-- What the exercise asks --
Set the whole listing down again exactly as written.

-- Supplied information --

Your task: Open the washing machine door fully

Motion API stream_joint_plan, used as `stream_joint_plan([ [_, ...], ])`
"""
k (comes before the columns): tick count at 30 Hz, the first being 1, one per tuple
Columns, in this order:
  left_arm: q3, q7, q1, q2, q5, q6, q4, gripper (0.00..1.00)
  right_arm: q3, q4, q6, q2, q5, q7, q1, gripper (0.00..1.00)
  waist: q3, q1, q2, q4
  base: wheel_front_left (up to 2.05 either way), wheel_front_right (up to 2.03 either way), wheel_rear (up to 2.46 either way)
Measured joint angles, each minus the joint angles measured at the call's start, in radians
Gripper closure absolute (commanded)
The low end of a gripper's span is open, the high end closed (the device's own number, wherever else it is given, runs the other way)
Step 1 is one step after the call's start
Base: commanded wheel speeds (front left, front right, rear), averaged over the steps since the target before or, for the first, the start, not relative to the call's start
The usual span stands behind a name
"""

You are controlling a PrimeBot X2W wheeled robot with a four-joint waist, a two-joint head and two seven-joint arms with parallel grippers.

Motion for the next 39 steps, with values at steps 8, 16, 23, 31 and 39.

-- Result --
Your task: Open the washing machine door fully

Motion API stream_joint_plan, used as `stream_joint_plan([ [_, ...], ])`
"""
k (comes before the columns): tick count at 30 Hz, the first being 1, one per tuple
Columns, in this order:
  left_arm: q3, q7, q1, q2, q5, q6, q4, gripper (0.00..1.00)
  right_arm: q3, q4, q6, q2, q5, q7, q1, gripper (0.00..1.00)
  waist: q3, q1, q2, q4
  base: wheel_front_left (up to 2.05 either way), wheel_front_right (up to 2.03 either way), wheel_rear (up to 2.46 either way)
Measured joint angles, each minus the joint angles measured at the call's start, in radians
Gripper closure absolute (commanded)
The low end of a gripper's span is open, the high end closed (the device's own number, wherever else it is given, runs the other way)
Step 1 is one step after the call's start
Base: commanded wheel speeds (front left, front right, rear), averaged over the steps since the target before or, for the first, the start, not relative to the call's start
The usual span stands behind a name
"""

You are controlling a PrimeBot X2W wheeled robot with a four-joint waist, a two-joint head and two seven-joint arms with parallel grippers.

Motion for the next 39 steps, with values at steps 8, 16, 23, 31 and 39.

Here the answer is complete.